Завершаю разговор с Даней и набираю везунчика, но он, ожидаемо, не отвечает. И не перезванивает ни вечером, ни на следующий день. Несколько месяцев назад я даже подумать не могла, что останусь совсем одна, буду вынуждена находиться далеко от дома, жить в чужой стране, тосковать по мужчине, которого полюбила. И с которым почему-то не получается быть вместе. Причем из-за собственной же глупости и принципиальности. Хотя, может, так и нужно? Сначала ты уступаешь человеку в мелочи, придумываешь ему какие-то идеальные черты, которых и в помине нет в его характере, а после приходит осознание, что это все фикция, не по-настоящему. Так что остается поблагодарить Эрика за то, что сразу столкнул меня с реальностью, отбил желание витать в облаках и идеализировать партнера. Так правильно. Но отчего-то все равно очень больно.
Прогнав мысли, что везунчик окончательно вычеркнул меня из своей жизни, пытаюсь лечь спать, но подскакиваю в кровати от испуга, когда слышу громкий стук в дверь. Спускаю ноги на пол, смотрю на часы, а сердце при этом отбивает бешеный ритм. О моем местонахождении знают только два человека. Брат и везунчик. Господи, пусть это окажется не Даня. Пожалуйста.
Не глядя в глазок, открываю дверь и вижу перед собой Багдасарова.
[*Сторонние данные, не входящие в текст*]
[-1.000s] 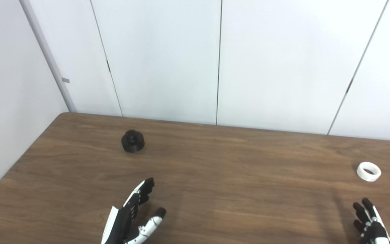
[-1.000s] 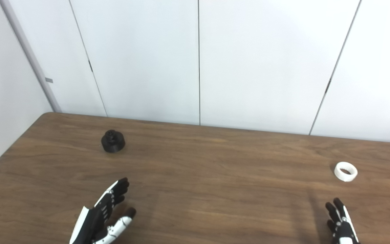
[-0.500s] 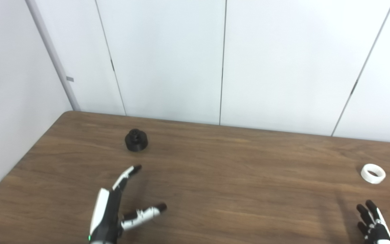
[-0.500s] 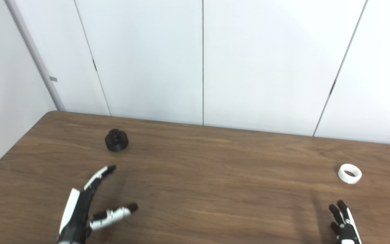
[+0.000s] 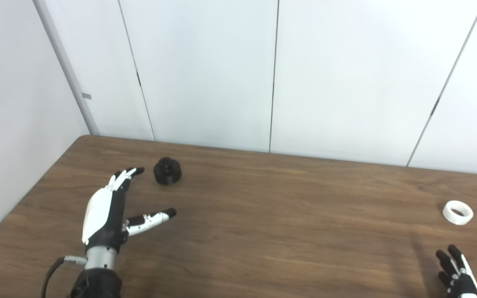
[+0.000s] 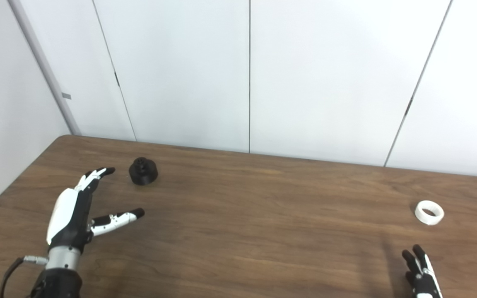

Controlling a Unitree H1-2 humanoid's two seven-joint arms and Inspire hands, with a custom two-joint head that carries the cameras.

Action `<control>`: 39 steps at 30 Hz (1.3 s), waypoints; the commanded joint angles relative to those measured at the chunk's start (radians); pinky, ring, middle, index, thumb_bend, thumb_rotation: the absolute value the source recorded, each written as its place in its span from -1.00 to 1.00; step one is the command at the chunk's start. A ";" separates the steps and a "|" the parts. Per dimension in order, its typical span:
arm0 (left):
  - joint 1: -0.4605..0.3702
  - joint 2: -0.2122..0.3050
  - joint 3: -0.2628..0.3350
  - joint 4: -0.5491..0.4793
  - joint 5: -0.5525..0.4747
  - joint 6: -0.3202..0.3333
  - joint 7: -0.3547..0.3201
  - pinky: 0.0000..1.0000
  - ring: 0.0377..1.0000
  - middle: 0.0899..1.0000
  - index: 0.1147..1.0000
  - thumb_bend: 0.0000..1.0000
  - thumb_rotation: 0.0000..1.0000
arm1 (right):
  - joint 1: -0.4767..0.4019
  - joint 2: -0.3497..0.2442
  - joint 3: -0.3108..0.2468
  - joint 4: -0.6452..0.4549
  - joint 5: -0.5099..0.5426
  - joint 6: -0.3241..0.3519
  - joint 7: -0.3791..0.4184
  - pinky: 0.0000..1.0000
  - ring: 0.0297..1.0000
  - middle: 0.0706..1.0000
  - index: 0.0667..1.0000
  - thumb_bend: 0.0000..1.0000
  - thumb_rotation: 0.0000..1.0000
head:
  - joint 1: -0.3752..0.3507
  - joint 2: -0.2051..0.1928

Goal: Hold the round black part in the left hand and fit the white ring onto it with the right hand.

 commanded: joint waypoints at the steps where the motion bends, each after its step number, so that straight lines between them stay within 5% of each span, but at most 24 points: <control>1: -0.059 0.035 0.011 0.014 0.018 0.005 0.015 0.98 0.97 0.87 0.68 0.87 -0.36 | 0.006 0.017 0.003 0.010 -0.014 -0.003 -0.010 1.00 0.94 0.87 0.94 -0.14 1.00 | 0.002 0.000; 16: -0.245 0.131 -0.029 0.267 0.043 0.031 0.006 1.00 0.95 0.83 0.62 0.91 -0.29 | 0.003 0.024 0.007 0.007 -0.005 0.009 -0.012 1.00 0.96 0.87 0.95 -0.11 1.00 | 0.002 0.000; 39: -0.468 0.191 -0.148 0.595 0.039 0.072 0.001 1.00 0.94 0.82 0.56 0.92 -0.34 | 0.012 0.005 0.013 0.018 0.053 -0.028 0.042 1.00 1.00 0.99 1.00 -0.11 1.00 | -0.007 0.000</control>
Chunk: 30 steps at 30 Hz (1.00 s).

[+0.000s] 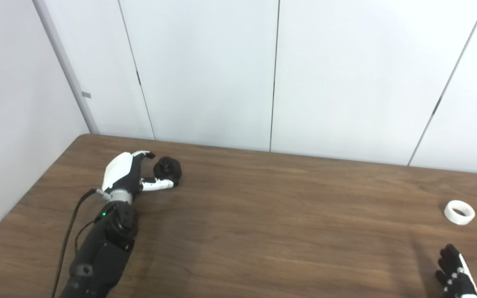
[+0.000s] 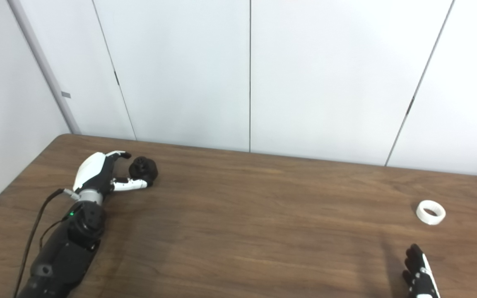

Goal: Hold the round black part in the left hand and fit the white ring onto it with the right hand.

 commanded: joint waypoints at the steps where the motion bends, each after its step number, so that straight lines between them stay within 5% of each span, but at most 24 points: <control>1: -0.067 0.043 -0.006 0.001 0.022 0.000 0.019 1.00 0.94 0.83 0.56 0.92 -0.35 | 0.013 0.008 0.005 0.013 0.004 -0.017 0.006 1.00 1.00 1.00 1.00 -0.11 1.00 | 0.000 0.001; 30: -0.112 0.049 -0.030 0.092 -0.074 0.001 -0.011 1.00 1.00 0.85 0.58 0.80 -0.47 | 0.024 0.008 0.004 0.002 -0.003 -0.014 0.003 1.00 1.00 1.00 1.00 -0.10 1.00 | -0.005 0.004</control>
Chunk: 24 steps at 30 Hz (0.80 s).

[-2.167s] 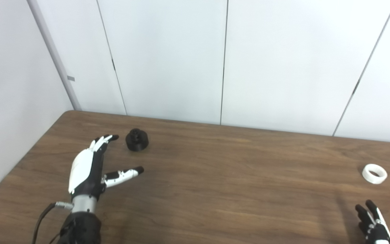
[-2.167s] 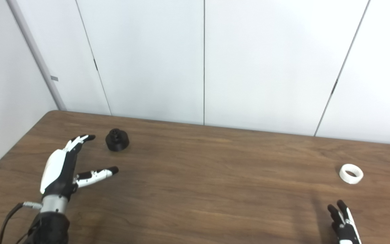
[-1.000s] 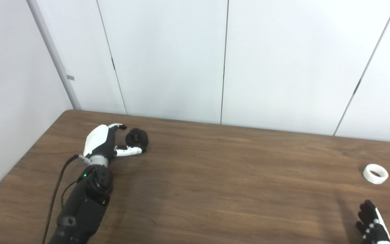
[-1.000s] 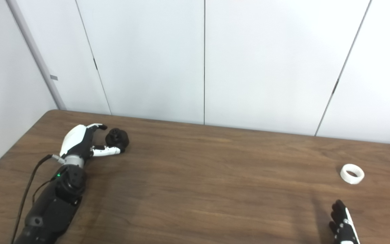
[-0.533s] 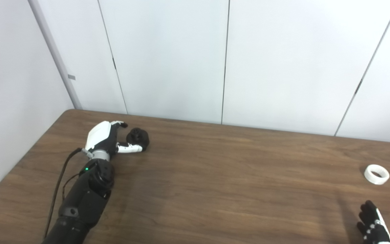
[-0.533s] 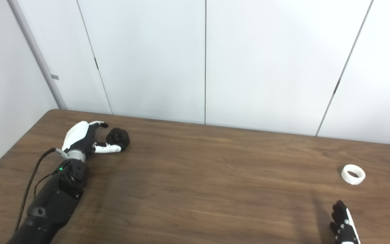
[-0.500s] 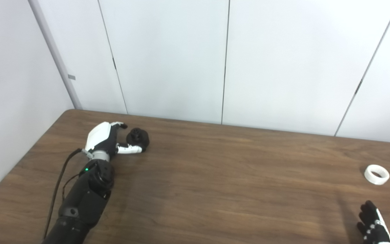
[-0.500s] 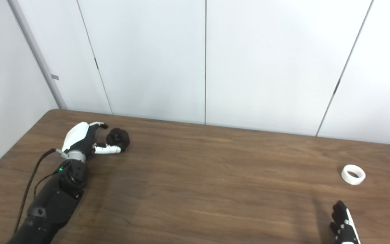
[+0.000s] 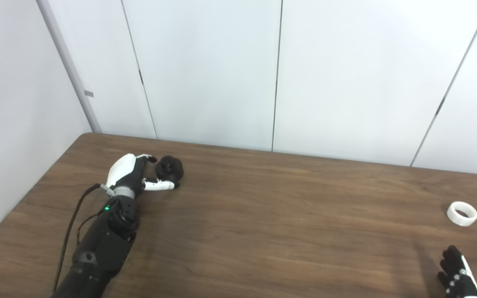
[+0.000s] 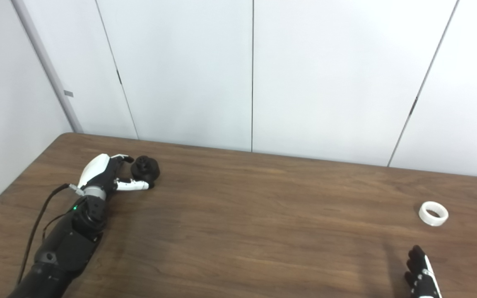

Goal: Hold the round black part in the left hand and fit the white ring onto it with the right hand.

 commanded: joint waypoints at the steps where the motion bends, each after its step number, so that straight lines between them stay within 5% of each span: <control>1: -0.059 0.024 0.011 -0.007 -0.011 -0.019 0.009 1.00 1.00 0.85 0.58 0.80 -0.46 | 0.019 0.009 0.005 0.003 -0.006 -0.011 0.001 1.00 1.00 0.99 1.00 -0.10 1.00 | 0.001 0.001; 24: -0.071 0.011 0.001 0.009 -0.054 -0.021 0.003 1.00 1.00 0.86 0.59 0.75 -0.52 | 0.023 0.013 0.004 0.002 -0.018 -0.021 -0.003 1.00 1.00 0.98 1.00 -0.14 1.00 | 0.000 0.008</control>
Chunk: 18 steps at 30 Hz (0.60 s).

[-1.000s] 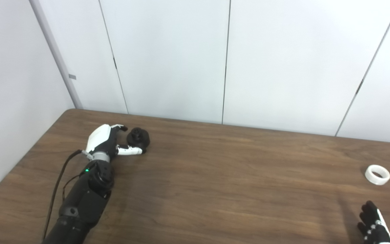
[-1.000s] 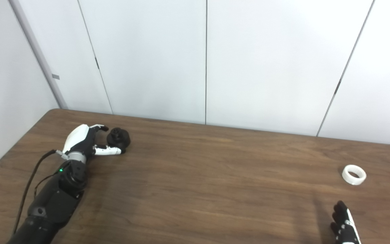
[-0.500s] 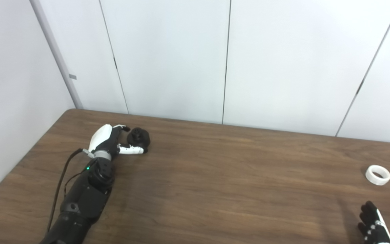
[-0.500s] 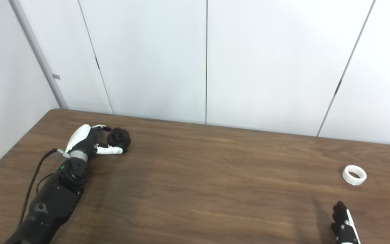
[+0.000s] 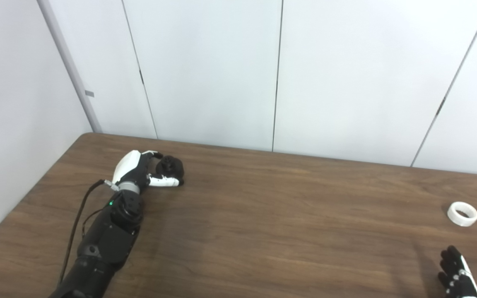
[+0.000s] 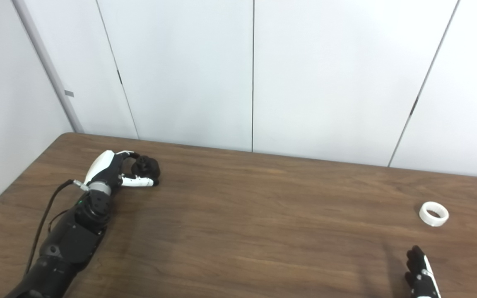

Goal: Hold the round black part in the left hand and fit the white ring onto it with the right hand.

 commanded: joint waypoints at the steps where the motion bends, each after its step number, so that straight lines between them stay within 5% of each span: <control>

У него на лице чуть подзажившие ссадины, синяк на скуле. Мы почти минуту смотрим друг на друга. Эрик прожигает требовательным взглядом, а я медленно умираю в это мгновение и едва удерживаюсь от признания, что люблю и меня выворачивает наизнанку от этого чувства. Хотя это, наверное, и так видно?
– Ты что-то об извинениях говорила? Я слушаю. – Он приподнимает уголки губ.
Я бросаюсь Эрику на шею. От мысли, что снова буду одна, а он где-то там, внутри все сжимается в тугой комок. Начинает ощутимо потряхивать, когда Эрик обнимает в ответ. Запускает пальцы в волосы и впивается в губы поцелуем. До стука зубов. Он жадно пьет мои стоны, будто не может насытиться.
– Блядь, как же меня так угораздило-то, а? Ну где я так нагрешил? За что? – доносится до слуха хриплый голос.
Везунчик закрывает дверь ногой, прижимает меня к стене, вдавливает в нее весом своего тела. Руками шарит по бедрам, поднимает ночнушку и ни капли не церемонится. Ни с собой, ни со мной. Резко спускает джинсы вместе с боксерами, с меня – трусы, закидывает одну ногу себе на бедро и берет меня, врываясь во влажную тесноту грубым толчком. Теперь я чувствую, как он скучал!